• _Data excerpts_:

★ ★ ★ ★

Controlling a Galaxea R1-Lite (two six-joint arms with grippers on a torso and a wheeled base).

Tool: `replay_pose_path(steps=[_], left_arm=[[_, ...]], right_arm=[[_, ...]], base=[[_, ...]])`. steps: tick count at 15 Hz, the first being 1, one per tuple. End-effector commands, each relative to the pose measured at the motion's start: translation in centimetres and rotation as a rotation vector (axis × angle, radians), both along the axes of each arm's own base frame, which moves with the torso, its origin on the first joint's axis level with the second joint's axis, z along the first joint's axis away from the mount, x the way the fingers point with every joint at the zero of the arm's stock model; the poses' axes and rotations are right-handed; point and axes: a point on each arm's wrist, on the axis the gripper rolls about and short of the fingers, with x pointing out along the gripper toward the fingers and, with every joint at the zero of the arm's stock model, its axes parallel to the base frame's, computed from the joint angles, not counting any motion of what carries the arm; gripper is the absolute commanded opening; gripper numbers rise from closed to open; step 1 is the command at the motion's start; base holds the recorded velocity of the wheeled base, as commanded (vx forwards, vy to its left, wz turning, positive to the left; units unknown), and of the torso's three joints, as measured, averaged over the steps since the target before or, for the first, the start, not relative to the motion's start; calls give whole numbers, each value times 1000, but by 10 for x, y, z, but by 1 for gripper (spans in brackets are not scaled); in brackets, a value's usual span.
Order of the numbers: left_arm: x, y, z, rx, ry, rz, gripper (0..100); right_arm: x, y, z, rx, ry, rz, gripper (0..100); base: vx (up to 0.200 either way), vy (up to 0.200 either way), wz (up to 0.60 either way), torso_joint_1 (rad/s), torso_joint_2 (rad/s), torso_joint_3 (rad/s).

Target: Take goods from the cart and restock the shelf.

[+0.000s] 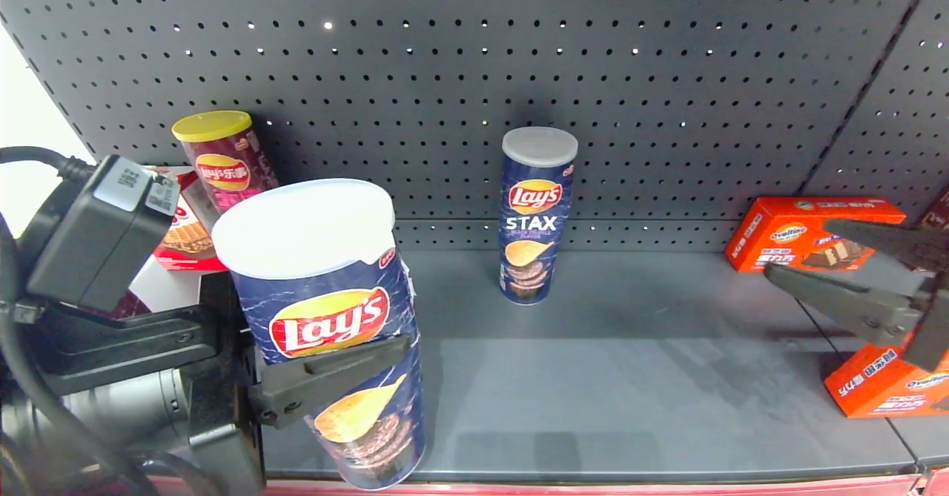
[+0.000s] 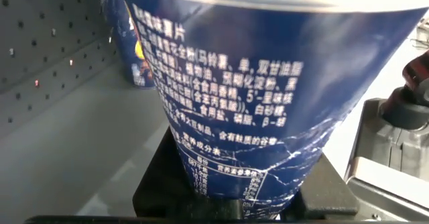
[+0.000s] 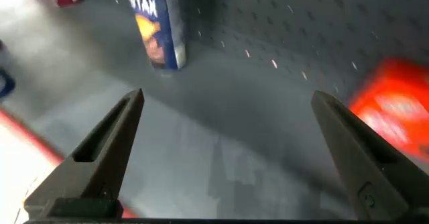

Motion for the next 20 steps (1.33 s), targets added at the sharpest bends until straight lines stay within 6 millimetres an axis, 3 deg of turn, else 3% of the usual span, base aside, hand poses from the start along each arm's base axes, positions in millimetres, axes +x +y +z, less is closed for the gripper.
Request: replay_pose_path(steps=[1, 6, 10, 15, 20], left_arm=[[-3, 2, 0, -5, -4, 9, 0], [3, 3, 2, -5, -1, 29, 0], [4, 6, 2, -7, 2, 43, 0], [5, 6, 2, -7, 2, 46, 0], [5, 6, 0, -6, 7, 46, 0]], right_arm=[[58, 26, -23, -33, 78, 36, 100], [132, 56, -29, 10, -31, 332, 100], [177, 56, -33, -31, -143, 575, 100], [195, 79, -34, -27, -162, 621, 100], [191, 102, -42, -22, -143, 683, 100]], base=[[0, 0, 0, 0, 0, 0], [0, 0, 0, 0, 0, 0], [0, 0, 0, 0, 0, 0], [0, 0, 0, 0, 0, 0], [0, 0, 0, 0, 0, 0]])
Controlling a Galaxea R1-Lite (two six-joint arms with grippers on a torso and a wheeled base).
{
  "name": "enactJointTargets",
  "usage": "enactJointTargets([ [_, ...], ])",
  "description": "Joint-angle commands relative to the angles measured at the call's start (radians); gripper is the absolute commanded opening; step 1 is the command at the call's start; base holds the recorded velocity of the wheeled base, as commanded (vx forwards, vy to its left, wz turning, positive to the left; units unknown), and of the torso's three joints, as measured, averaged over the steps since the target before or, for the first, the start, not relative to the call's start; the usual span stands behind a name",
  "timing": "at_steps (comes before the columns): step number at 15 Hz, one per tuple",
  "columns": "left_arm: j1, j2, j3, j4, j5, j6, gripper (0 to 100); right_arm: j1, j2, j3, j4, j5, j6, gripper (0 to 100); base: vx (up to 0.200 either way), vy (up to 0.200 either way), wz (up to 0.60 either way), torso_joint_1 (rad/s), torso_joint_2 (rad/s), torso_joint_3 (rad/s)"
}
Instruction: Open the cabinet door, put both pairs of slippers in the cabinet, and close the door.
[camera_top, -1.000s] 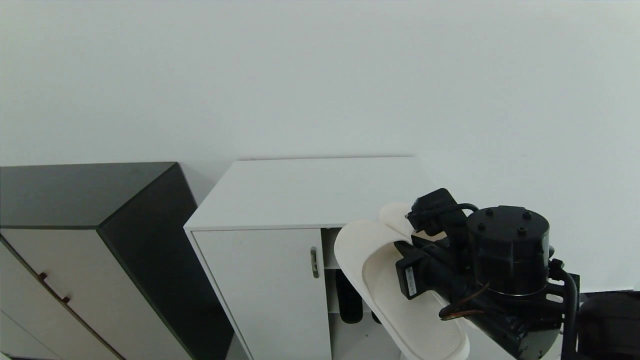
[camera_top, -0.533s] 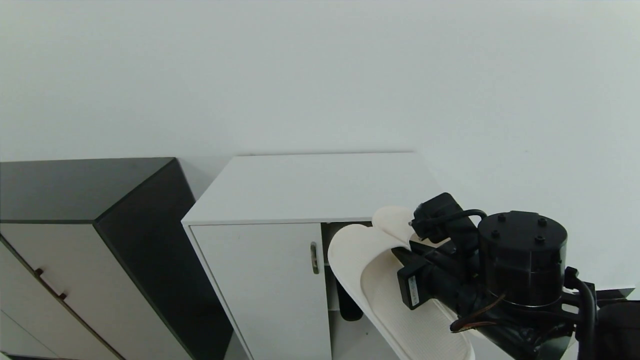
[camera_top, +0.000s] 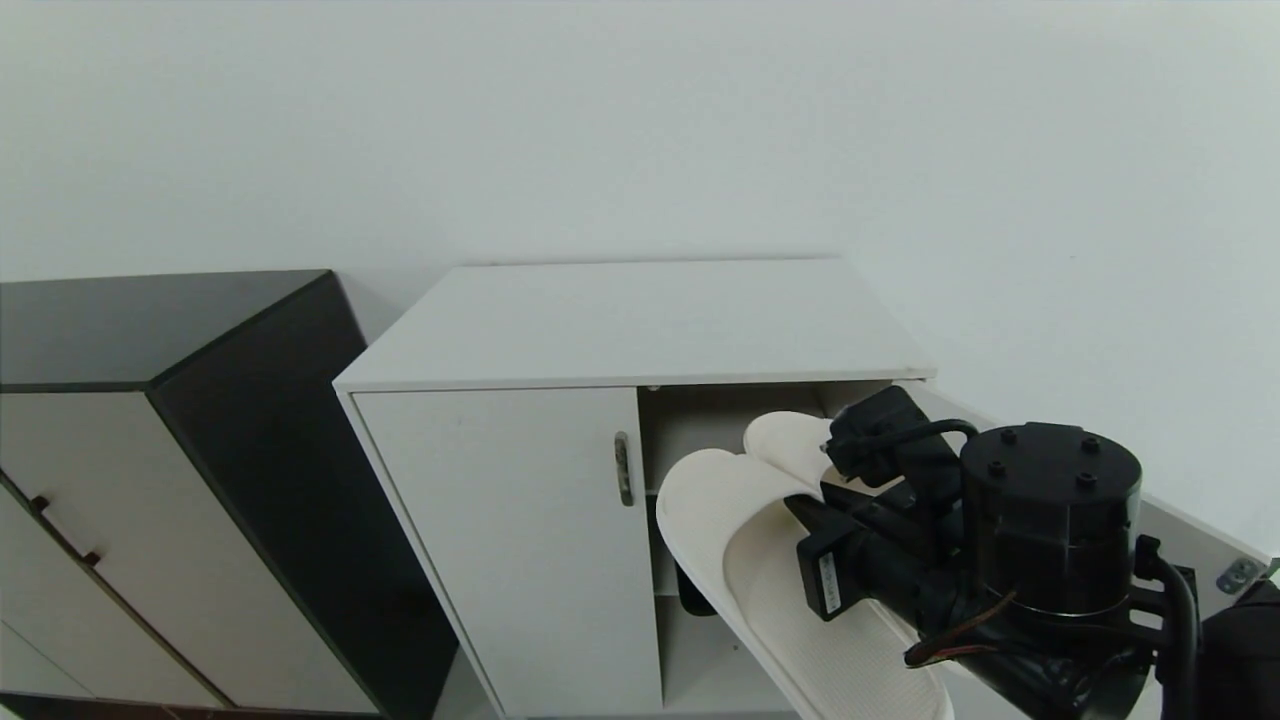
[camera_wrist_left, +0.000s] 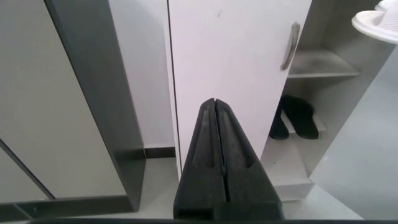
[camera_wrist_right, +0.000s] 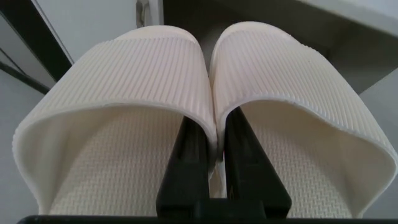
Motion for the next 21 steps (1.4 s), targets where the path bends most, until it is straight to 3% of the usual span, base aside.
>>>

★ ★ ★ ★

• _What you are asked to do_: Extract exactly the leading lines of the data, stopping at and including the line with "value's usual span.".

• _Answer to the exercise_:
Controlling a Galaxea R1-Lite (two six-joint arms with grippers on a torso and a wheeled base).

Tool: `replay_pose_path(steps=[_], left_arm=[[_, ...]], right_arm=[[_, ...]], base=[[_, ...]])`. steps: tick count at 15 Hz, the first being 1, one per tuple. End-effector commands, each relative to the pose measured at the motion's start: translation in centimetres and rotation as a rotation vector (axis × angle, radians), both along the axes of each arm's own base frame, which moves with the torso, its origin on the first joint's axis level with the second joint's axis, z along the first joint's axis away from the mount, x the way the fingers point with every joint at the zero of the arm's stock model; the poses' axes and rotations are right-handed; point and axes: a point on each arm's wrist, on the axis the gripper rolls about and short of the fingers, with x pointing out along the gripper toward the fingers and, with every joint at the zero of the arm's stock model, its axes parallel to the base frame's, computed from the joint angles, not counting any motion of what carries the arm; gripper is the absolute commanded opening; gripper numbers rise from closed to open; step 1 is the command at the motion's start; base holds the recorded velocity of the wheeled base, as commanded (vx forwards, vy to its left, wz turning, positive to the left; units unknown), and of the torso's three joints, as measured, averaged over the steps since the target before or, for the first, the start, not relative to the motion's start; calls give whole numbers, each value times 1000, but by 10 for x, y, z, but by 1 for gripper (spans in brackets are not scaled); in brackets, a value's usual span.

Work on this exercise is complete.